What's going on in the Mideast is exactly what I predicted in 2003.
Based on Generational Dynamics, and the fact that Iraq is in a "generational awakening" era while the Palestine/Israel region is in a "generational crisis" era, I made the following predictions:
Basically, a civil war in Iraq is impossible, one generation past the genocidal Iran/Iraq war of the 1980s. The worst that could happen is a brief struggle that would fizzle out quickly. Iraq is centrally located in the Mideast, as the map above shows, and any regional war will include Iraq as a theatre of war, but not as a civil war.
But the Palestinians, in a generational crisis era, are quite susceptible to a civil war, and the threat of a civil war is quite real in Gaza, as is the threat of a major war between Arabs and Jews. This war will affect the entire region, and has already created a rising tide of violence throughout the region, including Iraq.
I've repeated these predictions many times, and I've made numerous other predictions along the way, involving things like Iran, the Lebanon war, and Darfur, and all of these predictions have come true or are heavily trending in that direction.
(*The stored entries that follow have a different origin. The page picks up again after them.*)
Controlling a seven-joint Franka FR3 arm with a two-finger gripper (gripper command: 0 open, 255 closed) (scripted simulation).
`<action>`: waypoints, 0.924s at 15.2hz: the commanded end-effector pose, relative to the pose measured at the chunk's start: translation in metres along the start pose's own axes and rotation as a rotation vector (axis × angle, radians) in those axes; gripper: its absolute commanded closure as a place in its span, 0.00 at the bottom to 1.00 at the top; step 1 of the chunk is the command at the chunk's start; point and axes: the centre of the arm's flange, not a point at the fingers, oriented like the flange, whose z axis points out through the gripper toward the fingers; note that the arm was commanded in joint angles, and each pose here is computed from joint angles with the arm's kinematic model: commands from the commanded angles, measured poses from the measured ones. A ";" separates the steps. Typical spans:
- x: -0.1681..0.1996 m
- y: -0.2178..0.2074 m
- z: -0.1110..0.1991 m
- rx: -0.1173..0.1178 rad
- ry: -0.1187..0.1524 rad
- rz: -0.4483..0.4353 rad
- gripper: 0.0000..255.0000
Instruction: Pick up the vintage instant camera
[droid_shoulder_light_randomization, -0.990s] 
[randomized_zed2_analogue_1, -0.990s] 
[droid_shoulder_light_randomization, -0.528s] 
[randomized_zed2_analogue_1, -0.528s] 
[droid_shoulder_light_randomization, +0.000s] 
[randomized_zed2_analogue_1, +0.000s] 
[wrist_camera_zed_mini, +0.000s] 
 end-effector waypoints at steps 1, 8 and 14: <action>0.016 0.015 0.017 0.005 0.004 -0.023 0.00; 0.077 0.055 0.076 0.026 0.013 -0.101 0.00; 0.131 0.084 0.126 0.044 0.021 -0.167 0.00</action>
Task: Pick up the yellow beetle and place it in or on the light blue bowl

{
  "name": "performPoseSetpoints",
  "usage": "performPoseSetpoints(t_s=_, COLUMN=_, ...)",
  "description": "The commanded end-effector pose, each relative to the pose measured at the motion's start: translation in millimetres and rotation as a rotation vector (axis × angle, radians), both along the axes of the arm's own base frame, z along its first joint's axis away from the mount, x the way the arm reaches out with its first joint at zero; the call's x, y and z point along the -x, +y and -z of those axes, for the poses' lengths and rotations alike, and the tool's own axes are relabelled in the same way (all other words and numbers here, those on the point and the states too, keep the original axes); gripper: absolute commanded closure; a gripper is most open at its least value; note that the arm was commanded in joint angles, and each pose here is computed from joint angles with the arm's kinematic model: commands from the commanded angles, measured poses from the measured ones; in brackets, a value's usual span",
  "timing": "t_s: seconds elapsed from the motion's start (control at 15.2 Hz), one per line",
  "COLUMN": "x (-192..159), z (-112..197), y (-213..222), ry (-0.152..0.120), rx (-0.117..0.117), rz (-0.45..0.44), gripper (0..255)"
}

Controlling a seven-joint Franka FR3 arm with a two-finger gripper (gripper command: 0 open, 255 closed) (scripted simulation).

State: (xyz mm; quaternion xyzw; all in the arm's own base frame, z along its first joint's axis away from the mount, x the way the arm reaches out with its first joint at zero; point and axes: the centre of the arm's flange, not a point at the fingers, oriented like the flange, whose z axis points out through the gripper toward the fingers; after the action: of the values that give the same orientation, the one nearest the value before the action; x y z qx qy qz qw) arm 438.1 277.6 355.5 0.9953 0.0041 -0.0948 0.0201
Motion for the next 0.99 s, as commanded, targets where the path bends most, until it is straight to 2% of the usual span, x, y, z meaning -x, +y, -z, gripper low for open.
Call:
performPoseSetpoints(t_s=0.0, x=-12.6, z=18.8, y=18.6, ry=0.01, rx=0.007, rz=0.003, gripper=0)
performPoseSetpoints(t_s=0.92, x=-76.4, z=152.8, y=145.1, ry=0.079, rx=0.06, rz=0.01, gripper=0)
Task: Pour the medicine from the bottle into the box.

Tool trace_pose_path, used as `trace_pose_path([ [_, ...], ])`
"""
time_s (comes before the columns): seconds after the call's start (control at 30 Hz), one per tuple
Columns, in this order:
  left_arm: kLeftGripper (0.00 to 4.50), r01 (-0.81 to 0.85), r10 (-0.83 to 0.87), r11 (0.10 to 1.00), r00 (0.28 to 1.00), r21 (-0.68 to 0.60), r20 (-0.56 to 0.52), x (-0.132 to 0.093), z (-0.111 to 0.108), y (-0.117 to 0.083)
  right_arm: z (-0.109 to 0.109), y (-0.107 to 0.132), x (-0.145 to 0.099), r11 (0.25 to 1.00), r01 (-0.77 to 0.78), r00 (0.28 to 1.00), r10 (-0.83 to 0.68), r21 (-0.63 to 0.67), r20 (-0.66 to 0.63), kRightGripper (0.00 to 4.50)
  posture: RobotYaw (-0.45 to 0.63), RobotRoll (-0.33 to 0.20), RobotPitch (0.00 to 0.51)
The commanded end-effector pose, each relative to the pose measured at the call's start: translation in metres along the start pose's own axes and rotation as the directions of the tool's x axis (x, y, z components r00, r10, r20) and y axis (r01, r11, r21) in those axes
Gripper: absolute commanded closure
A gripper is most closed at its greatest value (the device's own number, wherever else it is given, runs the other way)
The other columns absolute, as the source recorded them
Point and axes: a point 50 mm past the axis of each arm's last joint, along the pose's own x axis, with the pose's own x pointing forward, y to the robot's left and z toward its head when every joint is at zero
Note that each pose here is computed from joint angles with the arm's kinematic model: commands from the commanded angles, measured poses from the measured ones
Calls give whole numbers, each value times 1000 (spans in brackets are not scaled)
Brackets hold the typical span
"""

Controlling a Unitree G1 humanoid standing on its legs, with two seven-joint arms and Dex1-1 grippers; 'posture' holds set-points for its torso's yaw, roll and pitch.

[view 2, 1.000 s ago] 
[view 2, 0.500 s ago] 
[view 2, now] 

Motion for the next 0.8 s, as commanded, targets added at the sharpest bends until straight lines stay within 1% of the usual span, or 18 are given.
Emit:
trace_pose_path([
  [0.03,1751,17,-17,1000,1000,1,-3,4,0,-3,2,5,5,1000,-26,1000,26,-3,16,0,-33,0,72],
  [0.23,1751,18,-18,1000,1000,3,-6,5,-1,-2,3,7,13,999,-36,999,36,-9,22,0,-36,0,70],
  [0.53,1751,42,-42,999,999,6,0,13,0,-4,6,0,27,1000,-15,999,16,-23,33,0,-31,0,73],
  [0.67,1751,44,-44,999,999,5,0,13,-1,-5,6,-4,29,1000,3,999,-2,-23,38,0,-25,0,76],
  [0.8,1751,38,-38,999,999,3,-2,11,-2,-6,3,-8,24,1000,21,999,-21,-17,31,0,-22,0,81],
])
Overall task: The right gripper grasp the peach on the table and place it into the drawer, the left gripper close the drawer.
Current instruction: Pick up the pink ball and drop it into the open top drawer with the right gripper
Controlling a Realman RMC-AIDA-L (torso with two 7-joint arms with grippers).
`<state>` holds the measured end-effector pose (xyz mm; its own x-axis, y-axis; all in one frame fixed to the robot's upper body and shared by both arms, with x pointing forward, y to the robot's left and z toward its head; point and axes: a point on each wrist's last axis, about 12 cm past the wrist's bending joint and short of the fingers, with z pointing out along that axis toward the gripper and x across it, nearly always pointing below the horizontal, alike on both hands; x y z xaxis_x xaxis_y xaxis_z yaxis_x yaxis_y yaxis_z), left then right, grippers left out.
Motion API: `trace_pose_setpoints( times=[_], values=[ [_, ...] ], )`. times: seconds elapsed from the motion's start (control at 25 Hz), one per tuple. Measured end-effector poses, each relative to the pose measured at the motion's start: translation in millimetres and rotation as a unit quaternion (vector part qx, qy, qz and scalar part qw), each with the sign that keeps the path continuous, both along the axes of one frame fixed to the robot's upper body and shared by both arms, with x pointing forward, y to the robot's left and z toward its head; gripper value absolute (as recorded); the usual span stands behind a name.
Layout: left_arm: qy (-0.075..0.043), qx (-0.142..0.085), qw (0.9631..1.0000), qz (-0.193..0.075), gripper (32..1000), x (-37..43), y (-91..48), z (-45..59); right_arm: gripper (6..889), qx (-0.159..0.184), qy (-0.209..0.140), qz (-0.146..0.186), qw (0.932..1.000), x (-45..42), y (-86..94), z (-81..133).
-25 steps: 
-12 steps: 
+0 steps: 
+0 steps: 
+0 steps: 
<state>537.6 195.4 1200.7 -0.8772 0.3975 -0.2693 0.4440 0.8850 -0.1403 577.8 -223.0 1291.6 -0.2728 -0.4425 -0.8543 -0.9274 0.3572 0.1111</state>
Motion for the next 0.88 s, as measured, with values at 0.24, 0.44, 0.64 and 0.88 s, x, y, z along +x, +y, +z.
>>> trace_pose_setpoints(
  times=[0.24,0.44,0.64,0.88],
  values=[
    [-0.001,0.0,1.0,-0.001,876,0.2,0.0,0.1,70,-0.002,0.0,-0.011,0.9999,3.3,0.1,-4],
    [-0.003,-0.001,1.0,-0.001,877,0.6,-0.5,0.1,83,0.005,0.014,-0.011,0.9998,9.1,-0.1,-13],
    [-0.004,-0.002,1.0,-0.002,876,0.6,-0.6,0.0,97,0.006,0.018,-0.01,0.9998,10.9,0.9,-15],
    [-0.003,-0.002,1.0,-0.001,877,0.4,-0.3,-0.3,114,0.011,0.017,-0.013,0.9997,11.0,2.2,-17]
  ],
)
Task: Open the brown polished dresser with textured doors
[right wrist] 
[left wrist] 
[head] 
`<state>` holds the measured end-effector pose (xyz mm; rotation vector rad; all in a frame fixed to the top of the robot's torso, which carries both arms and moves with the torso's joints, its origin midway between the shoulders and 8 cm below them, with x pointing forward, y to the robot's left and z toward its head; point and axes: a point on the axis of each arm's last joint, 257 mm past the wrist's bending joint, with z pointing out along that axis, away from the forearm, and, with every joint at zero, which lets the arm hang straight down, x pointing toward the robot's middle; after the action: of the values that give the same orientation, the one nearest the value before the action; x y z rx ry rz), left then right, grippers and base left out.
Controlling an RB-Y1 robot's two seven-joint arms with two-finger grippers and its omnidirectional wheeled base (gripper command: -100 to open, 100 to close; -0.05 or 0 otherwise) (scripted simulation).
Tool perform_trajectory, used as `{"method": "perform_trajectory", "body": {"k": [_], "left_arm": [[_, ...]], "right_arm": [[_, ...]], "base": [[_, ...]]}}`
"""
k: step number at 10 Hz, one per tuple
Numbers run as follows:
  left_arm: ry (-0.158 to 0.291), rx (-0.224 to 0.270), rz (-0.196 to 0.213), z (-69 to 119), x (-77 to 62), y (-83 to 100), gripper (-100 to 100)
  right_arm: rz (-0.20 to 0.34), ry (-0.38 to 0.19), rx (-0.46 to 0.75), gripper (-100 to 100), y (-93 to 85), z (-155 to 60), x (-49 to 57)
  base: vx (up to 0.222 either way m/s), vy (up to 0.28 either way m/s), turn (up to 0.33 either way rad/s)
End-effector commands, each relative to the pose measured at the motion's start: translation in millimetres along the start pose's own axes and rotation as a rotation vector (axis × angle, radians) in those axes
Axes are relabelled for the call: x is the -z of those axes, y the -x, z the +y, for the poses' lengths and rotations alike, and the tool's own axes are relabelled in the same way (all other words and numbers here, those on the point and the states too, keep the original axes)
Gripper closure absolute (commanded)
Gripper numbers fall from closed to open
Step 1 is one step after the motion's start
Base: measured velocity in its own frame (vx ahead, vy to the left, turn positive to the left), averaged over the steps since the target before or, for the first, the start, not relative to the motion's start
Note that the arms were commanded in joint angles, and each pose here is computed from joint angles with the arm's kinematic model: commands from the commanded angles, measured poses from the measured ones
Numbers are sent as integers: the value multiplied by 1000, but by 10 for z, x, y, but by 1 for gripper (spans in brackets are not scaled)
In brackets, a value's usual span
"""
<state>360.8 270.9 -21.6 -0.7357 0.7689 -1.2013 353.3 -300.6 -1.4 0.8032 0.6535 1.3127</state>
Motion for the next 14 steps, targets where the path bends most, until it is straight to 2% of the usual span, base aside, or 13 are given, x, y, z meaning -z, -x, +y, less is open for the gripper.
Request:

And no Generational Dynamics predictions have turned out false.
That's why I keep saying: If you want to know what's going on in the world, this is the only web site on the entire internet that tells you. Generational Dynamics is not ideological or religious in any way; predictions are based on generational patterns that have recurred over and over throughout all times and places in history. There have been other "predictive" or "early warning" web sites in the last few years, but they've all closed down because they keep getting things wrong. This web site has not gotten things wrong. It doesn't make any money (sigh!), but it does serve a public service by telling the few thousand people who regularly read it what's actually happening in the world, so that they can prepare for it.
And so, returning to the main subject, we have journalists and politicians talk about Iraq as if it were on an island somewhere, unaffected by events around it.
The problem is that these people are mostly Boomers (members of the Baby Boomer generation, born after WW II), and they have no skills except the ability to argue. They can't solve problems; all they can do is criticize other people who try to solve problems.
They all think that the Iraq war is like the Vietnam war, but as I've explained many times, America is in a very different place now than it was in the 1960s, and the Iraq war is the opposite of the Vietnam war in many ways.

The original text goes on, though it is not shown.